▶ [Required work]: Transcribe, exactly and without pictures, the lines below from the line with "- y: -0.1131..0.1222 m" to the line with "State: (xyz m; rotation", both ends included, and no others.

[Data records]
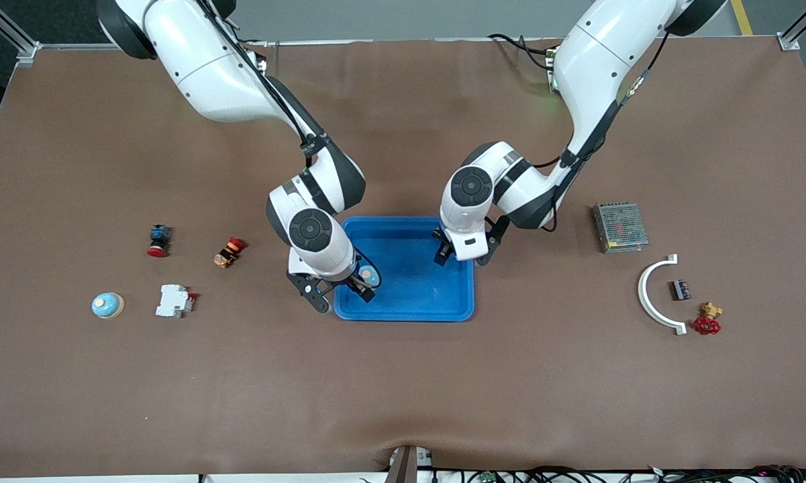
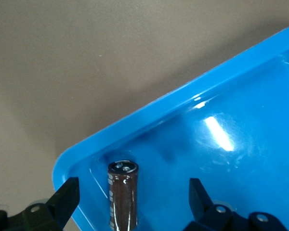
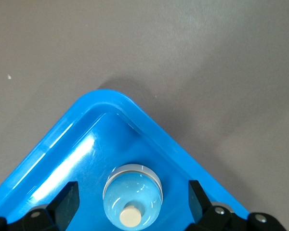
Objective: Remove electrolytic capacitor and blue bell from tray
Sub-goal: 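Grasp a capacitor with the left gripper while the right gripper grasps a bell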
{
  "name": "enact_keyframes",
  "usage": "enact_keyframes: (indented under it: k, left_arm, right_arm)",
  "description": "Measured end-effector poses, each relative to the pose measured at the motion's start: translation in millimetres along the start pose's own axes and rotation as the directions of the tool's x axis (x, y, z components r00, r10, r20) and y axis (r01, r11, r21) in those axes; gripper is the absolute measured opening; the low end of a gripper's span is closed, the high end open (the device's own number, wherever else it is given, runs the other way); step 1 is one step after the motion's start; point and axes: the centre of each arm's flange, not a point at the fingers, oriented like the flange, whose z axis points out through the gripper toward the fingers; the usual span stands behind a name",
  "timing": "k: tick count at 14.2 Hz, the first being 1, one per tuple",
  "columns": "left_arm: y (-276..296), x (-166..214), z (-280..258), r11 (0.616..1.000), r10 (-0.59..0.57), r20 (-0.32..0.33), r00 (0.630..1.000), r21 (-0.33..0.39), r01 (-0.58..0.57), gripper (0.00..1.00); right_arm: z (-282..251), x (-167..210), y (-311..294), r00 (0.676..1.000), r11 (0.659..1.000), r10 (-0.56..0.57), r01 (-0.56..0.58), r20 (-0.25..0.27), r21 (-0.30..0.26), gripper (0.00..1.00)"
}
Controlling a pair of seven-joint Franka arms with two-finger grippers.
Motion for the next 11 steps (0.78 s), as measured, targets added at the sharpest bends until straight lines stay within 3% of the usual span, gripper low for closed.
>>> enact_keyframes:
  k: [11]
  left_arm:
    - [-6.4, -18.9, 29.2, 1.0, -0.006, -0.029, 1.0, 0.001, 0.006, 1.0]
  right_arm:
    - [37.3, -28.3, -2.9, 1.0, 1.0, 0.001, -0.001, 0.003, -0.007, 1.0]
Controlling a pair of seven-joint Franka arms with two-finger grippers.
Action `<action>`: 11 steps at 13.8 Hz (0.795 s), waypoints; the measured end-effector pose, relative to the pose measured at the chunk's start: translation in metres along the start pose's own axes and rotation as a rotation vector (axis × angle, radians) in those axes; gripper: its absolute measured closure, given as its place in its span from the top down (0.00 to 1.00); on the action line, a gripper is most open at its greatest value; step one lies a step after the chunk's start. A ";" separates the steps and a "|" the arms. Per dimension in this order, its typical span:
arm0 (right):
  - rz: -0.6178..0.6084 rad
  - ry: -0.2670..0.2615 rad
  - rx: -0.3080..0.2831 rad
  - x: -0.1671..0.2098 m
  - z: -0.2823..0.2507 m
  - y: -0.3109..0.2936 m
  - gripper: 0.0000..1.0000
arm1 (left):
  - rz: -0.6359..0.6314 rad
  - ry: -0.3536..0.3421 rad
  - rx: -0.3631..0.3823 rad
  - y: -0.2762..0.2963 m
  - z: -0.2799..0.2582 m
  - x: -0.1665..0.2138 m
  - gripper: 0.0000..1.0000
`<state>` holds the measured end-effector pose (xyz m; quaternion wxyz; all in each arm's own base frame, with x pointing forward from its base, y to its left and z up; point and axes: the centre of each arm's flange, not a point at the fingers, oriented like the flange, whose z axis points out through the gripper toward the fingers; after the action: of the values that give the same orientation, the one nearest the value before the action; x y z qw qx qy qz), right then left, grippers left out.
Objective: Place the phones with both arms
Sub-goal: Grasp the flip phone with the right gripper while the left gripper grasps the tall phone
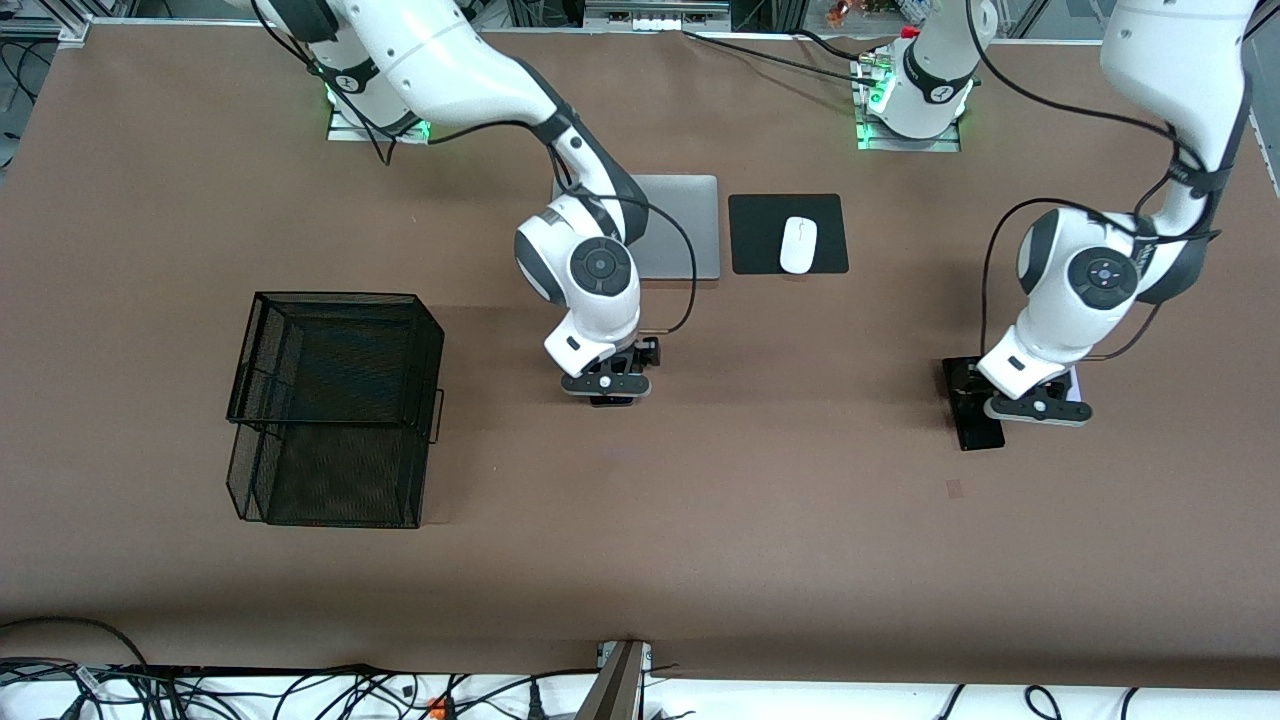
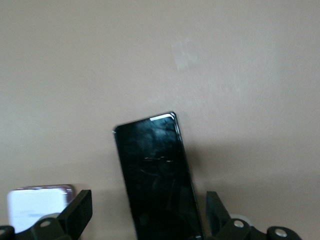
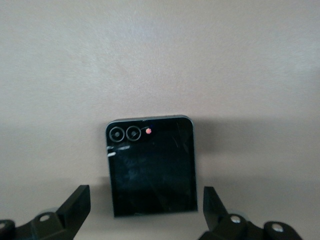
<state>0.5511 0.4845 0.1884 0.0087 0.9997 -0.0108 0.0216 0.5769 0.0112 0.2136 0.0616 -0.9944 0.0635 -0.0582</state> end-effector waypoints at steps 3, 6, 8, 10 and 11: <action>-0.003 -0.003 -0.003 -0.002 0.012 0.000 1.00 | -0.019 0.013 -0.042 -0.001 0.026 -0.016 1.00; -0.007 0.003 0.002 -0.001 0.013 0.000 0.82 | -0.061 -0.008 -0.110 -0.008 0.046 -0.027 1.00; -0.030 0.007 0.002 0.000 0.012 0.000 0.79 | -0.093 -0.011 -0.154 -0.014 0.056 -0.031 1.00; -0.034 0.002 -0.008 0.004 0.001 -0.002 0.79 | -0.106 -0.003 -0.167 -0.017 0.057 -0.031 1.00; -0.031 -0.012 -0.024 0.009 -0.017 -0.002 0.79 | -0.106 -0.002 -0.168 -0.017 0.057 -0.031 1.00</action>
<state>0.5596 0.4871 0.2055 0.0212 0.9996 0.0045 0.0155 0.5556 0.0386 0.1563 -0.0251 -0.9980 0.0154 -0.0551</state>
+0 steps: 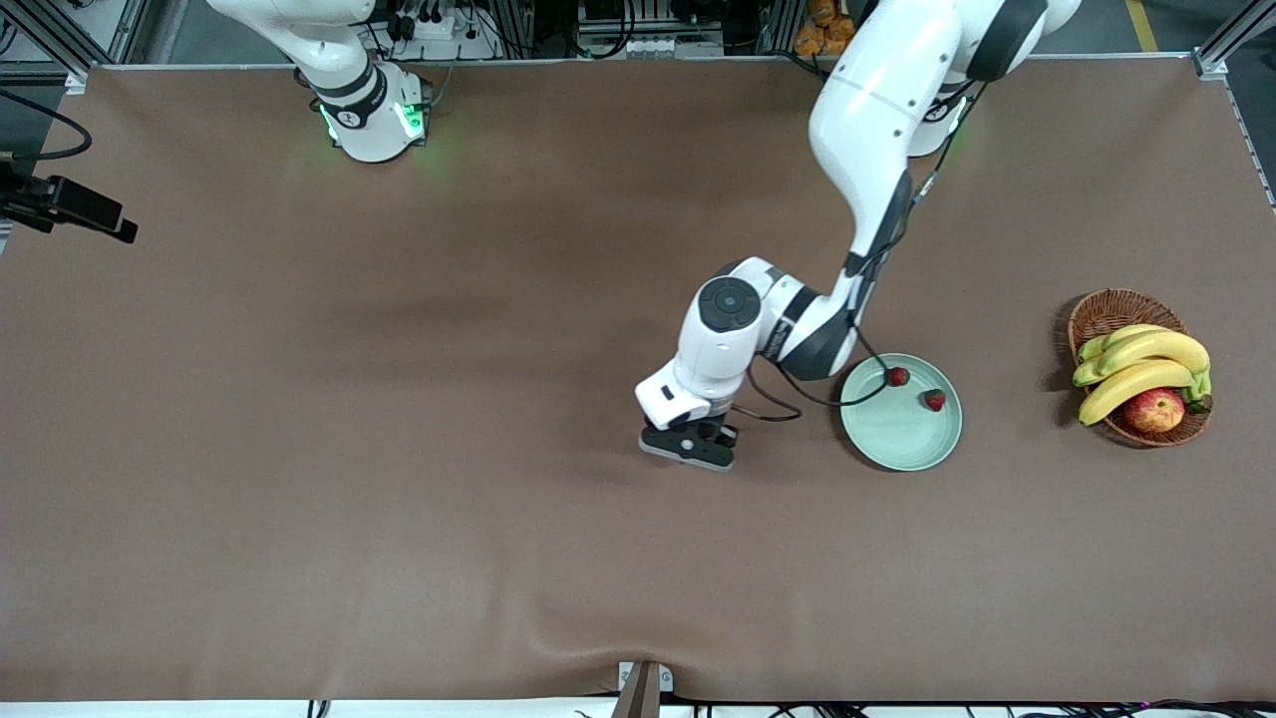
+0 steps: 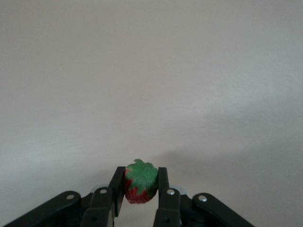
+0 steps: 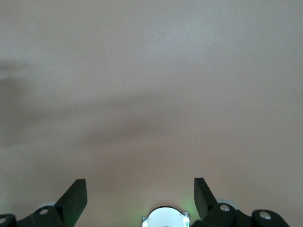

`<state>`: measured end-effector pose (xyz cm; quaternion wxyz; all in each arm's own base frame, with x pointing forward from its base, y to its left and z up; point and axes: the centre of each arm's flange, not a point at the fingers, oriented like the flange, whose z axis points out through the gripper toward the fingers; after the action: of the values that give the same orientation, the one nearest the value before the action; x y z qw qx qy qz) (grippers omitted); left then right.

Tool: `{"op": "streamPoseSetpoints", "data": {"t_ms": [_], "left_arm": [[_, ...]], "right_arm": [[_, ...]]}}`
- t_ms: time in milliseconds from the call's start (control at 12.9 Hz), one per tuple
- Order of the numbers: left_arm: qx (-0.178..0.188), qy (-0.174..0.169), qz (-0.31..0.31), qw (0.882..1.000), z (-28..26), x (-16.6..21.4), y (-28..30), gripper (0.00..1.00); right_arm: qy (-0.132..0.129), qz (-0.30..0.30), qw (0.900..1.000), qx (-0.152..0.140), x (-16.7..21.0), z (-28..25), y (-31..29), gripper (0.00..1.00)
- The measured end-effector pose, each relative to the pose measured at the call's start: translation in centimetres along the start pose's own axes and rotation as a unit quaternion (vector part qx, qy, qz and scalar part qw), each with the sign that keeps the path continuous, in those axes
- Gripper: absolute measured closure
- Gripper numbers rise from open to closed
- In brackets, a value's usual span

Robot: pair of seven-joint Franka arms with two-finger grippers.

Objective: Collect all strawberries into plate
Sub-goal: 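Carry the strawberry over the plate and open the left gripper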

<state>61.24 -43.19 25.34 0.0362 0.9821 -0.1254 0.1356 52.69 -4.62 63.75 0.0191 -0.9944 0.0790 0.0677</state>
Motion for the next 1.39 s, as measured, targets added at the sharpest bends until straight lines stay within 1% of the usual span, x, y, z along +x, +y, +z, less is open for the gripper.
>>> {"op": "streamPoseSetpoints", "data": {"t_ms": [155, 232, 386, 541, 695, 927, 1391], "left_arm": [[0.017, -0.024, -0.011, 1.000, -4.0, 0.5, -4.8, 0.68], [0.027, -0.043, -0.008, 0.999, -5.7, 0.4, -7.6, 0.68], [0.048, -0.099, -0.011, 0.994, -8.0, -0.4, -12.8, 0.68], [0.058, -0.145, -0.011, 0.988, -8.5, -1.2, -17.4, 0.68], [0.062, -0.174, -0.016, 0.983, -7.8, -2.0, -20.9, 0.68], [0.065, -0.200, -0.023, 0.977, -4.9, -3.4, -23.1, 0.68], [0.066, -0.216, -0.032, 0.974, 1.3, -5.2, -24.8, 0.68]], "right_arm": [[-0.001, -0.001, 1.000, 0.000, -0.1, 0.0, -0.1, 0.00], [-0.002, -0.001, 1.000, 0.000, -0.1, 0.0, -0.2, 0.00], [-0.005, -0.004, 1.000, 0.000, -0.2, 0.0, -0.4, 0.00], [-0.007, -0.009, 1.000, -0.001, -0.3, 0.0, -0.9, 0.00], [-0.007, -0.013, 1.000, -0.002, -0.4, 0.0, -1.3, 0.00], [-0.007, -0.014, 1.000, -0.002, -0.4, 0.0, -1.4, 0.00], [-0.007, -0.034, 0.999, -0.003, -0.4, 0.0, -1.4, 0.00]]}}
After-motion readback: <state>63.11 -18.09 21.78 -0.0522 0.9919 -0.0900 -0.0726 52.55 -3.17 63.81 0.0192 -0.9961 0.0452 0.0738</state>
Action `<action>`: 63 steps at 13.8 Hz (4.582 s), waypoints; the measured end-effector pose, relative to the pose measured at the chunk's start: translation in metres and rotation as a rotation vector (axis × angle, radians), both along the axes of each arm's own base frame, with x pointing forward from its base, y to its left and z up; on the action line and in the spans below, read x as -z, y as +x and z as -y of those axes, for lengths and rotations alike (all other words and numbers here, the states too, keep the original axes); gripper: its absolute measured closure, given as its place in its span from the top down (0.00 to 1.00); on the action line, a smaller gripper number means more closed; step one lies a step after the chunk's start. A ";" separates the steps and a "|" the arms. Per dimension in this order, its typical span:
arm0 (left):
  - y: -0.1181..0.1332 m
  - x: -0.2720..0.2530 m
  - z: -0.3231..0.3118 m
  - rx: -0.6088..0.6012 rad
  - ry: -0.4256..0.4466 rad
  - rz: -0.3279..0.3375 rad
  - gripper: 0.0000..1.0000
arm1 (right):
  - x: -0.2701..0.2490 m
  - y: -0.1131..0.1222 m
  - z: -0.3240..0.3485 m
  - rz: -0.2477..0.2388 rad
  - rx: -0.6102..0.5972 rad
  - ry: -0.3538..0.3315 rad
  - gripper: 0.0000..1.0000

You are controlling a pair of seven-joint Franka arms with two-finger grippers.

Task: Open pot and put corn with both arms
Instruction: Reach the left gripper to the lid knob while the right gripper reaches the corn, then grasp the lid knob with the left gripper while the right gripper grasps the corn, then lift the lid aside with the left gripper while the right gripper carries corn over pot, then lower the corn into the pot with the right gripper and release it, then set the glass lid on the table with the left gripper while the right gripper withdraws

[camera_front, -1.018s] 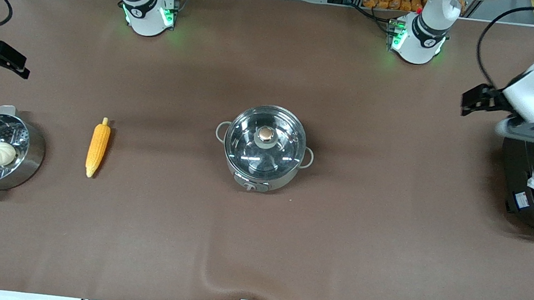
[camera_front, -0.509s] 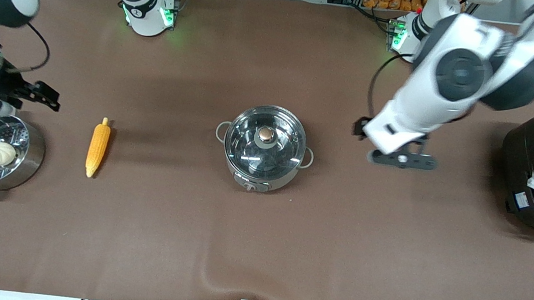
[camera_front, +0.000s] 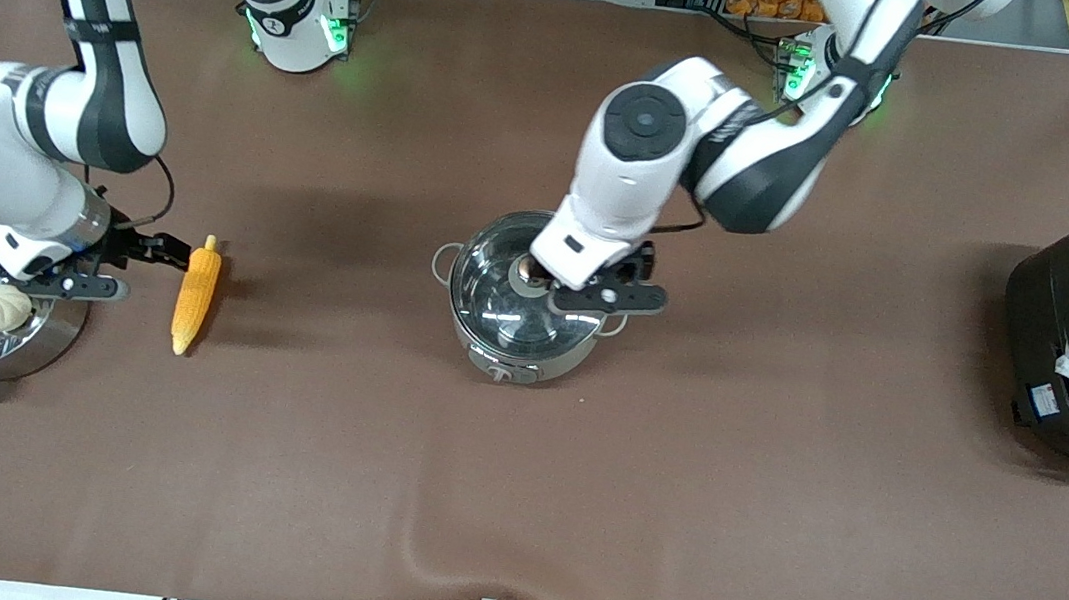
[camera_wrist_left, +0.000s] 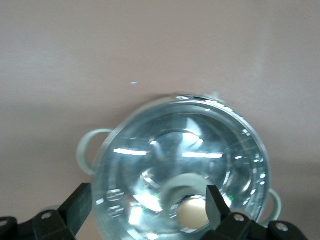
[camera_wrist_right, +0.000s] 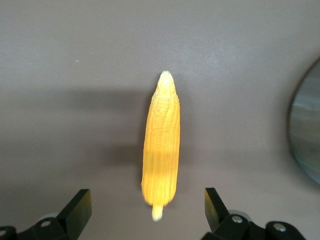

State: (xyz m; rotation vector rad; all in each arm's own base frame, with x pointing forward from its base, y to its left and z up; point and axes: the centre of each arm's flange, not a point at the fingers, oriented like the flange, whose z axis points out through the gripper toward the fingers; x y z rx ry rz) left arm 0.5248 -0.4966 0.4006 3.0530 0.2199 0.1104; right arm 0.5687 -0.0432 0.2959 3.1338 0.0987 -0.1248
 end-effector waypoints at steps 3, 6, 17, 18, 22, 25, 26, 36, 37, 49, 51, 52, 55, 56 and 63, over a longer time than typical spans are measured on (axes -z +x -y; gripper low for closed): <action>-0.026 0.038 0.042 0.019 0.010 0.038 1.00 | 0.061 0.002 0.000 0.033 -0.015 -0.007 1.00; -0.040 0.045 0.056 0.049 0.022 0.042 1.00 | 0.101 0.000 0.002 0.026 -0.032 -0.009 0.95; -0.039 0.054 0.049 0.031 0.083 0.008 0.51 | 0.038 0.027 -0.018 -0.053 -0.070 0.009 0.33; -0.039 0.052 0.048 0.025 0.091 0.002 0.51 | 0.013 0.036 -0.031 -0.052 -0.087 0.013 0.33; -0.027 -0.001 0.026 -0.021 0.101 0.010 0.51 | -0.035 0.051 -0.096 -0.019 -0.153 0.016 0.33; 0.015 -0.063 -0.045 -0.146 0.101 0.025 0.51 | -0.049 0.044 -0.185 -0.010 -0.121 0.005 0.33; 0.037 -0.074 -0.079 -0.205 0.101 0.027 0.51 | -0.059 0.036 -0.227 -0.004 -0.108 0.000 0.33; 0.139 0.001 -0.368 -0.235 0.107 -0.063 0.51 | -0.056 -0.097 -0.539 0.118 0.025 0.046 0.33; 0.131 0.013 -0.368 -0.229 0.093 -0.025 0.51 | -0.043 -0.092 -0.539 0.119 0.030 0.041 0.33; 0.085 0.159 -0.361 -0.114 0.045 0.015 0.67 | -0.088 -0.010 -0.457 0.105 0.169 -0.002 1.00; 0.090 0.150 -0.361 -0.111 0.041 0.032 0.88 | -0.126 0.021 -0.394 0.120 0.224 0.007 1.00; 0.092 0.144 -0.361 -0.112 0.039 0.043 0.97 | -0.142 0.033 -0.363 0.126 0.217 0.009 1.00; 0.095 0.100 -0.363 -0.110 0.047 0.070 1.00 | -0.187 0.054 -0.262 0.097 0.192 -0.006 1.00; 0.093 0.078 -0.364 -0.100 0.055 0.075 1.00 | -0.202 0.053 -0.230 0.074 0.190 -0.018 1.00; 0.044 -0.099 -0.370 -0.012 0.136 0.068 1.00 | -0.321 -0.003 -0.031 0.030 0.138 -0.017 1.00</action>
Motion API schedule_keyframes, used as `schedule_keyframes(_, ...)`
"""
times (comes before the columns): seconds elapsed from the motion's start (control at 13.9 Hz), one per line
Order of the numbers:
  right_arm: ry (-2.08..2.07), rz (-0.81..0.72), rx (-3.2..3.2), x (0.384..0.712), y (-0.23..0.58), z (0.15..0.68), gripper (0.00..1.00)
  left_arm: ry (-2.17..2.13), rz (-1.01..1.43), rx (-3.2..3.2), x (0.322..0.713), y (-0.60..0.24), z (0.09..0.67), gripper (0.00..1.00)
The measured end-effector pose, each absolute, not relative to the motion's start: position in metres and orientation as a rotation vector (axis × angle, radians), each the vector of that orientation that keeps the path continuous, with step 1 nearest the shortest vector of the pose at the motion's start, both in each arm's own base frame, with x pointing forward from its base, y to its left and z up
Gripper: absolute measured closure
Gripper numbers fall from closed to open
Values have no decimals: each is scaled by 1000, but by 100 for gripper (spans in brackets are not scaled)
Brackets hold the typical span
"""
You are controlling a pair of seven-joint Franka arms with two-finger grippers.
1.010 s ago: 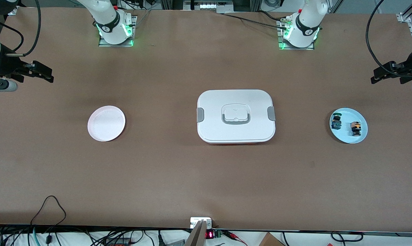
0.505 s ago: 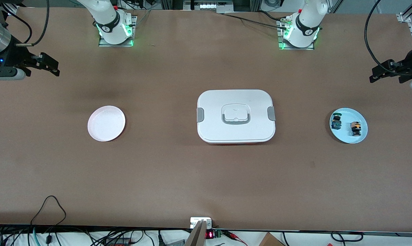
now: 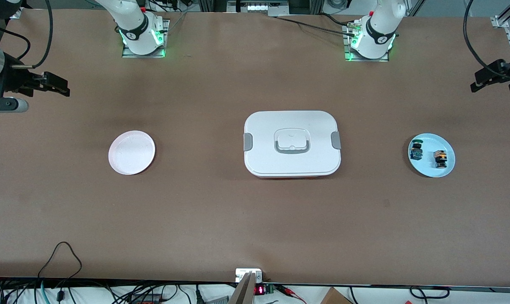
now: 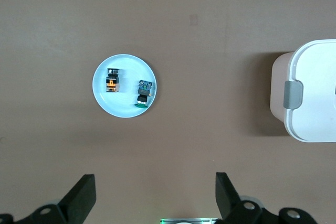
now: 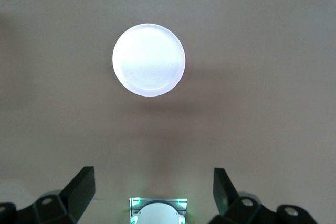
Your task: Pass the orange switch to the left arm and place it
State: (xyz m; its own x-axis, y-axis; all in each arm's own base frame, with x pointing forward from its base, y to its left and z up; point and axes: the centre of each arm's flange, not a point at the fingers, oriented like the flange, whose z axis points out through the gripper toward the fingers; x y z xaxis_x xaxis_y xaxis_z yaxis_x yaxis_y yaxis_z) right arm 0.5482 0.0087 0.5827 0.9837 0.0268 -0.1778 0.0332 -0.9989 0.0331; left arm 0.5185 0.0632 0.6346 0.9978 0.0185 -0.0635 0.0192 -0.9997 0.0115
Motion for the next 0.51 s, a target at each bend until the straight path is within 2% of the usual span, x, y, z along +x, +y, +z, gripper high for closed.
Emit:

▶ [Task solution]:
  - y: -0.1131..0.1222 m
  - z: -0.3240..0.3485 m
  - rz: -0.2477..0.2388 rad
  - rx: -0.6102..0.5972 rad
  - ry: -0.3538..0.3315 rad
  - gripper: 0.0000..1.0000

You are controlling a pair of seven-joint Franka arms with two-finger grippers.

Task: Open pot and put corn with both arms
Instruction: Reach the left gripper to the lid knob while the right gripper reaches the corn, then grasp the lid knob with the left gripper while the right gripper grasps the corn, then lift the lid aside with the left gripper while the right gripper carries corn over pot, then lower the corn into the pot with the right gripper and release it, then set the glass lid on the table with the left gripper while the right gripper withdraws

[camera_front, -1.018s] 
[camera_front, -0.509s] 
[camera_front, +0.000s] 
[camera_wrist_left, +0.000s] 
[camera_wrist_right, +0.000s] 

State: (xyz m; rotation vector rad; all in each arm's own base frame, with x pointing forward from its base, y to its left and z up; point and axes: the centre of each arm's flange, not a point at the fingers, oriented like the flange, whose z axis points out through the gripper toward the fingers; x y z rx ry rz) left arm 0.5248 -0.4966 0.4006 3.0530 0.2199 0.1104; right arm 0.5687 -0.0432 0.2959 3.1338 0.0987 -0.1248

What was requested is fully covered by this answer.